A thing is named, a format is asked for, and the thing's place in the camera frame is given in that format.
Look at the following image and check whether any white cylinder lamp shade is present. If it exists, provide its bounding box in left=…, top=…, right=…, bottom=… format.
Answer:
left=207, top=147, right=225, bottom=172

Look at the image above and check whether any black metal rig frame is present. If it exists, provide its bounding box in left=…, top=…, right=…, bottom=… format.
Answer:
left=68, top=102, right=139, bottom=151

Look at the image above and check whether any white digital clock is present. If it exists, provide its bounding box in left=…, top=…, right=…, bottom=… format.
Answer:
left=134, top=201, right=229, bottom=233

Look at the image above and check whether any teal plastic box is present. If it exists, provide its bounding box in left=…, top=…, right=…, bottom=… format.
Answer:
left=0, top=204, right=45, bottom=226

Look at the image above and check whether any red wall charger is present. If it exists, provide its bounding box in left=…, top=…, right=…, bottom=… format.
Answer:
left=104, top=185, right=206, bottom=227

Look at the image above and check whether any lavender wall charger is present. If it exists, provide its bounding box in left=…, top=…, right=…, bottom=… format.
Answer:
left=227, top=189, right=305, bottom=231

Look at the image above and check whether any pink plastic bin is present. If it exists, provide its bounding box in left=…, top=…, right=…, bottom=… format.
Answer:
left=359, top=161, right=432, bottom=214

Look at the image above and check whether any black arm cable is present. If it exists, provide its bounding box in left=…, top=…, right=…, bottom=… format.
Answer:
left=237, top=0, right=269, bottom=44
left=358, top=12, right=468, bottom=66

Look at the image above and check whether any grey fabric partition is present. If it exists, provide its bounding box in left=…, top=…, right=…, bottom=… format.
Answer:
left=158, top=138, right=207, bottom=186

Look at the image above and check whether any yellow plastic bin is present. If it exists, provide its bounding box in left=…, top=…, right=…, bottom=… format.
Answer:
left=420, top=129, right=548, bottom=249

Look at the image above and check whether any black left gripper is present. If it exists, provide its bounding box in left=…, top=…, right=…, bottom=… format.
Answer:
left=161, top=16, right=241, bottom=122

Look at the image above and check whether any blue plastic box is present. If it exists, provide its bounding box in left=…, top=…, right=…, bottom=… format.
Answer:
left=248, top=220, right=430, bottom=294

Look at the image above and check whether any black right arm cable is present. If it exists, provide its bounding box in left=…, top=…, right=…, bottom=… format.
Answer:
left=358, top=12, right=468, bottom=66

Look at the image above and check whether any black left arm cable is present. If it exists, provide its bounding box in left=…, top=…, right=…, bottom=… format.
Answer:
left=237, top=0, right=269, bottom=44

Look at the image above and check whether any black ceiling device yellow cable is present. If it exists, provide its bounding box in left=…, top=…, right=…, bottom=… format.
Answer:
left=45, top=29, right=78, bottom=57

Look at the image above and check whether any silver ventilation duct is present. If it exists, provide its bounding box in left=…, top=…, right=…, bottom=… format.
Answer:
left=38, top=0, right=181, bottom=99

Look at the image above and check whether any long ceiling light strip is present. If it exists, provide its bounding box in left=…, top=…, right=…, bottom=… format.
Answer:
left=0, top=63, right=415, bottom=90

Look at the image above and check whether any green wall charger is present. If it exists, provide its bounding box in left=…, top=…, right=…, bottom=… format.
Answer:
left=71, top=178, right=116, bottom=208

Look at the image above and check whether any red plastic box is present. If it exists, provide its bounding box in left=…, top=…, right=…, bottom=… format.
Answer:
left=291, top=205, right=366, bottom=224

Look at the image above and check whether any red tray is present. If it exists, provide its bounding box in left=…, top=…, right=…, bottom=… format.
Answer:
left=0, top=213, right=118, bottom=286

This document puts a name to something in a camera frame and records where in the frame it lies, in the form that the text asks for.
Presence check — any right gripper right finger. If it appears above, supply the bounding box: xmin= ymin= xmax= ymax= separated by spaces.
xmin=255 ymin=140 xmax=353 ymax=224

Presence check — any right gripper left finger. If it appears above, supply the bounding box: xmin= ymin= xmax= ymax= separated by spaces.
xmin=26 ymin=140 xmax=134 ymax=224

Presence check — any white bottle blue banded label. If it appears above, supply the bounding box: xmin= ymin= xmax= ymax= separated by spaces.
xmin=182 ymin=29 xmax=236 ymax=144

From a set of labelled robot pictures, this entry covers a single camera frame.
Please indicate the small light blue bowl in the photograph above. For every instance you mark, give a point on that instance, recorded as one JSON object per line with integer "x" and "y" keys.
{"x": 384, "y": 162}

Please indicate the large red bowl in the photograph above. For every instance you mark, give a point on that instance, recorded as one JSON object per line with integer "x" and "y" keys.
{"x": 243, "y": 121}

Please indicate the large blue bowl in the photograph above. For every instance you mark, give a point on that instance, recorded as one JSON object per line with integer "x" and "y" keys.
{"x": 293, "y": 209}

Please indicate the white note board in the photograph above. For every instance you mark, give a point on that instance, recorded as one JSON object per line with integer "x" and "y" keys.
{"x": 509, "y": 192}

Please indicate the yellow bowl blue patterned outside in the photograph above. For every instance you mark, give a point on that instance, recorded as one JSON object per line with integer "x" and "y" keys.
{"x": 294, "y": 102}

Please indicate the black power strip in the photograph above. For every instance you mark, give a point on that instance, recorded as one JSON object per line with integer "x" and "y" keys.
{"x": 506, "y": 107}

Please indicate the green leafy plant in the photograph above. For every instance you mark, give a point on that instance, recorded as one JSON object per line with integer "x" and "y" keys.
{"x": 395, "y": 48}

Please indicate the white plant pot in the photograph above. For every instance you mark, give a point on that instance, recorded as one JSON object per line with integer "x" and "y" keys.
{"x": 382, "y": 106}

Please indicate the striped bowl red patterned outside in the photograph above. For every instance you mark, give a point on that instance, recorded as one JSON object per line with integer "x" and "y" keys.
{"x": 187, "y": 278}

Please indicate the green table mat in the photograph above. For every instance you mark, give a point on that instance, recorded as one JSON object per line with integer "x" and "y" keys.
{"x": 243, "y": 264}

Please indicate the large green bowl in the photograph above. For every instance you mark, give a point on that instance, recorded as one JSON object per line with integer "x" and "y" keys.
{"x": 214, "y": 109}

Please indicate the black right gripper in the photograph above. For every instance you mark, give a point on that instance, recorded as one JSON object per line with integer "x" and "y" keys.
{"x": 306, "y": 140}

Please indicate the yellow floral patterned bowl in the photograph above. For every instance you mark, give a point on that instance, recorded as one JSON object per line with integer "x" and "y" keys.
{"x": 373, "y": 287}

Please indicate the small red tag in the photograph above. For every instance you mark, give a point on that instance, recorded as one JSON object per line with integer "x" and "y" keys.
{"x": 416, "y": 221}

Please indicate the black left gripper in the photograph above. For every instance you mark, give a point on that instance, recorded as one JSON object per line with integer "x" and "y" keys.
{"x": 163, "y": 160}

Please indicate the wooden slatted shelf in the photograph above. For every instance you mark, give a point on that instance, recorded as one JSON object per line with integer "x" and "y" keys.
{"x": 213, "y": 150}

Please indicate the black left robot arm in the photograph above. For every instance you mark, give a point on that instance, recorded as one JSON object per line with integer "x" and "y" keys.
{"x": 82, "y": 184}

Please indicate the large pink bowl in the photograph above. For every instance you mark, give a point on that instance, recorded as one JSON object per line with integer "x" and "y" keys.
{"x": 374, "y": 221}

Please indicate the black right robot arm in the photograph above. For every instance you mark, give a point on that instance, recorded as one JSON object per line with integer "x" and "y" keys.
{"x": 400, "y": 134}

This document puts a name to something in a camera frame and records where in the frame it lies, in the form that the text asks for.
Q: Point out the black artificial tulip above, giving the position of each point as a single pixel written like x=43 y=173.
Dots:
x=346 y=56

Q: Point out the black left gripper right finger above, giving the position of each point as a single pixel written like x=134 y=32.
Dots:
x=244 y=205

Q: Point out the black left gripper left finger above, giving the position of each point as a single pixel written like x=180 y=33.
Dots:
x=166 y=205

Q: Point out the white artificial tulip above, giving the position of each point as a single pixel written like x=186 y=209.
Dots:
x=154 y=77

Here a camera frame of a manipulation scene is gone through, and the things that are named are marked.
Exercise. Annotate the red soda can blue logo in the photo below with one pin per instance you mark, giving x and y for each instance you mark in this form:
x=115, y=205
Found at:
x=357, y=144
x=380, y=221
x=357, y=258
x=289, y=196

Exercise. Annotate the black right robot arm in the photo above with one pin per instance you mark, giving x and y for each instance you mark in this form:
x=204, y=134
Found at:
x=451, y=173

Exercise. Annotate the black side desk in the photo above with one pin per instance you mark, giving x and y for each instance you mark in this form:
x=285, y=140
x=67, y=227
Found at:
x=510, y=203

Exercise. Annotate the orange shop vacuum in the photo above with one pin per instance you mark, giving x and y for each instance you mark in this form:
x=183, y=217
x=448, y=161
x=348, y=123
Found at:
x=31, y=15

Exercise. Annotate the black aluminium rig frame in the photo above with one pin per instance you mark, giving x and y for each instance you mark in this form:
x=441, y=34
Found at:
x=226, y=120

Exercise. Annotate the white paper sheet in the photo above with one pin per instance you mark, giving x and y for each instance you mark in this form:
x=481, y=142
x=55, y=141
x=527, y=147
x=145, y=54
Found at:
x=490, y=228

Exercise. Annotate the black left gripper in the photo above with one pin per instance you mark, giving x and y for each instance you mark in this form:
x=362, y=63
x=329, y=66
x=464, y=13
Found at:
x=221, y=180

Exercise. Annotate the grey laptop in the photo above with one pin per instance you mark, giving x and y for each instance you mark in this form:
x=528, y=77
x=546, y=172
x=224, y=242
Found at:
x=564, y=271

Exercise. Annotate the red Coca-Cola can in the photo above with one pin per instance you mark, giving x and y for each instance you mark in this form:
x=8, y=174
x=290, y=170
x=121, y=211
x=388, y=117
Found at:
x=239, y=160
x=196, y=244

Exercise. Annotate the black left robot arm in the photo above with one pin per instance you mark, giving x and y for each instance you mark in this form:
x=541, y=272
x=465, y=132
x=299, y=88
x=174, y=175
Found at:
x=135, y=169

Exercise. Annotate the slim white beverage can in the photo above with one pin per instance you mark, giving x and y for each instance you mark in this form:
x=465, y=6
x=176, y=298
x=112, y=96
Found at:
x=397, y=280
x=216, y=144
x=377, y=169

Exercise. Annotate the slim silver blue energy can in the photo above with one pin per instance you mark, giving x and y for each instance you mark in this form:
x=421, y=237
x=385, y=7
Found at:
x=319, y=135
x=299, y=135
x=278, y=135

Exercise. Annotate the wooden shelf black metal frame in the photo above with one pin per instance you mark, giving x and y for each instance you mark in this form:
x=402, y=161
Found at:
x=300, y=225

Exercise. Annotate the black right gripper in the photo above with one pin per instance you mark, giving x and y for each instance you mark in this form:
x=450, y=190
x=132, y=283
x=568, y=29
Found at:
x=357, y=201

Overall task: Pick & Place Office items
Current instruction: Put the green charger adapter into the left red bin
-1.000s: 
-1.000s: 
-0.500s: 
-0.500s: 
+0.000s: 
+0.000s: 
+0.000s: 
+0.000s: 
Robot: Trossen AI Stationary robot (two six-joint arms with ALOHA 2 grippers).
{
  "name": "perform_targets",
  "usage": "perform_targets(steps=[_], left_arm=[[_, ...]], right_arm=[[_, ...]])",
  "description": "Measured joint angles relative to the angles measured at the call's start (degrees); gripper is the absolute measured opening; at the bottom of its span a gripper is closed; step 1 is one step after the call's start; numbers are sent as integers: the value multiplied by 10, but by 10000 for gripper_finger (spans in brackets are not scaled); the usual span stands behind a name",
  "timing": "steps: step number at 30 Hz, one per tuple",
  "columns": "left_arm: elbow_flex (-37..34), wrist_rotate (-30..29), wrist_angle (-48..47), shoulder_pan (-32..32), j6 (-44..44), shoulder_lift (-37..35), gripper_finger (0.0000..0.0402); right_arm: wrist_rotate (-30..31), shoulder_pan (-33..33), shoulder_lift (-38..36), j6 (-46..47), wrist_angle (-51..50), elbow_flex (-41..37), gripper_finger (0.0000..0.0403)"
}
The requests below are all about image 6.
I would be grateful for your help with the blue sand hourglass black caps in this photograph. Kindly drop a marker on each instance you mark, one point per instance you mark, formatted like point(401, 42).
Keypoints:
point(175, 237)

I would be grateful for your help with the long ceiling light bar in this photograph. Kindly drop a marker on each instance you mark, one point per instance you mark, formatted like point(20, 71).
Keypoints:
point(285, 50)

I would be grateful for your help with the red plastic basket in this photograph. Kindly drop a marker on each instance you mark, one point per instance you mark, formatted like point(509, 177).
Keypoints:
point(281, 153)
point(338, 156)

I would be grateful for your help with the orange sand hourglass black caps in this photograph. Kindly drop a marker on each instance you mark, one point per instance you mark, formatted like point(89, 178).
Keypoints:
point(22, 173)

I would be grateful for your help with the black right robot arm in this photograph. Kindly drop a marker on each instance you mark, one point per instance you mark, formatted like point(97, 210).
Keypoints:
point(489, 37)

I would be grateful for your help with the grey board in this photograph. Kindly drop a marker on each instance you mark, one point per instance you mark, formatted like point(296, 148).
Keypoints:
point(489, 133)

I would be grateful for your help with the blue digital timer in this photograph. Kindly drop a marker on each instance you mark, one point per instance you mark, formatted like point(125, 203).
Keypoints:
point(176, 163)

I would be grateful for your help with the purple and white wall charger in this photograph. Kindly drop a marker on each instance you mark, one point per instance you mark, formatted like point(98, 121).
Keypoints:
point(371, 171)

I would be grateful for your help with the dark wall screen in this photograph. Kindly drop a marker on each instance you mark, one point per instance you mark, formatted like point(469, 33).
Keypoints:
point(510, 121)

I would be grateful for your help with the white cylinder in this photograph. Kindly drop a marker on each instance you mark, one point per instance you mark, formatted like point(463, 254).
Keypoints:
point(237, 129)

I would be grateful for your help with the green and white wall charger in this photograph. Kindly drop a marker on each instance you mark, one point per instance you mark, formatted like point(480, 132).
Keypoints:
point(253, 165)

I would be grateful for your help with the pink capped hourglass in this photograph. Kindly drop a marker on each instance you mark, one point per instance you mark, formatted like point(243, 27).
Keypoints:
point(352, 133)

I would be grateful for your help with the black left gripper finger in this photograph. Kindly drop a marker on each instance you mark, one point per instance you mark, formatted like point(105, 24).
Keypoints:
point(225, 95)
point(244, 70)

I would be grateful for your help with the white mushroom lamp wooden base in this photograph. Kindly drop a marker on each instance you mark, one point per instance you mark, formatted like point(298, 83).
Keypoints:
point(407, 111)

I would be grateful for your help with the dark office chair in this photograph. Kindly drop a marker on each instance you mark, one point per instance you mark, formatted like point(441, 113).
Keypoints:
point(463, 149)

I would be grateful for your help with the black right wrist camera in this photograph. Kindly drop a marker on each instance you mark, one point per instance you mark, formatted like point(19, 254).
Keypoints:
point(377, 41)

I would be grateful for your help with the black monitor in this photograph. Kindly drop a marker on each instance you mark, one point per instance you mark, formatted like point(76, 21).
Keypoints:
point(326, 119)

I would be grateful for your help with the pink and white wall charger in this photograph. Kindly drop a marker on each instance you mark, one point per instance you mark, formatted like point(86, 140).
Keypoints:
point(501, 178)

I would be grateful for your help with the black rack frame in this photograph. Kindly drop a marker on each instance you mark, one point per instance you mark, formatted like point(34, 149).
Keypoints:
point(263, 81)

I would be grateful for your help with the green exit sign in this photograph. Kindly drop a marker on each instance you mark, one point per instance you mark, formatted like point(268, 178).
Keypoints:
▬▬▬▬▬▬▬▬▬▬
• _YOUR TASK_
Only the lines holding "steps" are wanted, so copy each of them from the material.

• _RESPONSE TO THE EXERCISE_
  "usage": "perform_targets(steps=[_], left_arm=[[_, ...]], right_arm=[[_, ...]])",
  "timing": "steps: step number at 30 Hz, one per tuple",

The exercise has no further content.